The Authority has used the economic modelling discussed in Chapter 10 and Appendix C to estimate emissions. The medium scenario represents the best estimate of global and national economic activity. It therefore provides the best estimate of emissions, and has been used as the basis for calculating caps. Other scenarios have been used to test whether the resulting caps are robust across a range of possible future carbon market conditions. The Authority will monitor new emissions data and projections, and the implications for this analysis, and reflect relevant developments in its Final Report.
14.3.1 Whole-of-economy emissions during the fixed-price period
The Authority must estimate the whole-of-economy emissions that are likely to occur under the fixed-price period, since none of these emissions are covered by the caps. These emissions are subtracted from emissions available for caps. Based on the modelling, the Authority estimates fixed-price emissions to be 1 784 Mt CO2-e.

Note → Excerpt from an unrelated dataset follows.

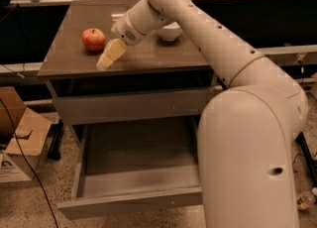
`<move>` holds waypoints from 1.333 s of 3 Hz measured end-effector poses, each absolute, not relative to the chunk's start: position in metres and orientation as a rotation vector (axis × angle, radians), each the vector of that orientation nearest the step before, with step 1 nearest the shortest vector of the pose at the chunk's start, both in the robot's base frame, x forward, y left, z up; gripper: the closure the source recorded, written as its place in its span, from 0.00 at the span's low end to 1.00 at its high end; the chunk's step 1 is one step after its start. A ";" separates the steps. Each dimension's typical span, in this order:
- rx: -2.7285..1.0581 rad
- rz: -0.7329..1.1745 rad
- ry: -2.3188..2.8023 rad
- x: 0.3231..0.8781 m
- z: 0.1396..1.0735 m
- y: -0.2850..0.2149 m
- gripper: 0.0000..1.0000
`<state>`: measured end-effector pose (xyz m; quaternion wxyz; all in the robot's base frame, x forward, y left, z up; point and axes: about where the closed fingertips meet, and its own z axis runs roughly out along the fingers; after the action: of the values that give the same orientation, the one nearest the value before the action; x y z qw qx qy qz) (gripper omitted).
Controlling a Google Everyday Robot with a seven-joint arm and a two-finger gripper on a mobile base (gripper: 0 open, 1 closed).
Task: Place apple into middle drawer
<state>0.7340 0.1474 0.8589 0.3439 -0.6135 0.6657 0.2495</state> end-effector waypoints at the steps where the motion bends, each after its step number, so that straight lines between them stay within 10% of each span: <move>1: -1.574 0.670 1.704 0.751 0.860 0.162 0.00; 4: -1.502 0.789 1.651 0.791 0.847 0.201 0.00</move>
Offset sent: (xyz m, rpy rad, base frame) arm 0.0591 0.0433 0.0028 0.1240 0.0030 0.0079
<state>0.7910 0.2005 0.8466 0.3776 -0.5874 0.6460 0.3084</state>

14.3.2 Uncovered emissions during the flexible-price period
The Authority must estimate the emissions from sources not covered by the carbon pricing mechanism. As illustrated in Table 14.1, some uncovered emissions do not face a carbon price at all; others face the equivalent carbon price.
The proposed treatment of these emissions in calculating caps is discussed below.
Emissions that do not face a carbon price
As set out in Table 14.1, a number of sectors do not face a carbon price. The Authority has made a best estimate of emissions from these sectors, then added estimated CFI credits and ‘below threshold’ emissions.
- The CFI is a carbon offset scheme. CFI projects reduce uncovered emissions, but allow for an equivalent increase in covered emissions through the generation and use of ACCUs. To avoid double counting, the Authority needs to add the credited emissions reductions back to uncovered emissions.
- Facilities in sectors covered by the carbon pricing mechanism that emit less than the 25 kt CO2-e threshold do not face a liability; these are referred to as ‘below threshold’ emissions and fall outside the caps. Below threshold emissions are difficult to estimate because many of those facilities are not required to report their emissions. The Authority has estimated below threshold emission by comparing covered emissions estimated from the national inventory with emissions that are liable under the carbon pricing mechanism.
Emissions subject to an equivalent carbon price
As set out in Table 14.1, some liquid fuel use for the transport sector and synthetic greenhouse gases are subject to the equivalent carbon price. The Authority has made a best estimate of emissions from these sectors, deducting estimated ‘opt-in’ emissions.
‘Opt-in’ arrangements allow large end users of fuel to voluntarily take on direct liability under the carbon pricing mechanism rather than face the equivalent carbon price. When entities choose to opt in, their emissions move from outside to inside the caps. This, in turn, makes more of the national emissions budget available for caps. Opting in during the fixed-price period allows liable entities to pay a lower carbon price on average over the year (as they can defer payment of their carbon cost to the end of the financial year rather than pay the equivalent carbon price each month). These benefits diminish in the flexible-price period; however, companies that opt in have greater flexibility to manage their carbon liability.
The Authority considers that entities that have already opted in are likely to remain within the carbon pricing mechanism. Some additional entities might opt in in the future, particularly very large fuel users. The Authority has made a best estimate on this basis.
Emissions subject to non-compliance and the shortfall charge
The Authority has considered whether to make an allowance for non-compliance or payment of the shortfall charge – that is, for emissions that should have been covered by the cap but were not. Under the carbon pricing mechanism, liable entities are required to surrender an eligible unit, or pay the shortfall charge, for every tonne they emit. If they choose to pay the shortfall charge or simply do not comply, they would not surrender emission units and those emissions would be outside the cap.
The legislation creates strong incentives for liable entities to comply and surrender eligible units. For example, the unit shortfall charge is double the benchmark average auction price for Australian carbon units during the particular compliance year, making it unlikely that entities would choose to pay the shortfall charge. Non-compliance is also unlikely as legal penalties apply and the rate of compliance for similar legislation has been close to 100 per cent. As a result, most liable entities would be likely to surrender emissions units. The Authority will therefore assume emissions associated with non-compliance and payment of the unit shortfall charge are zero when recommending caps to 2020.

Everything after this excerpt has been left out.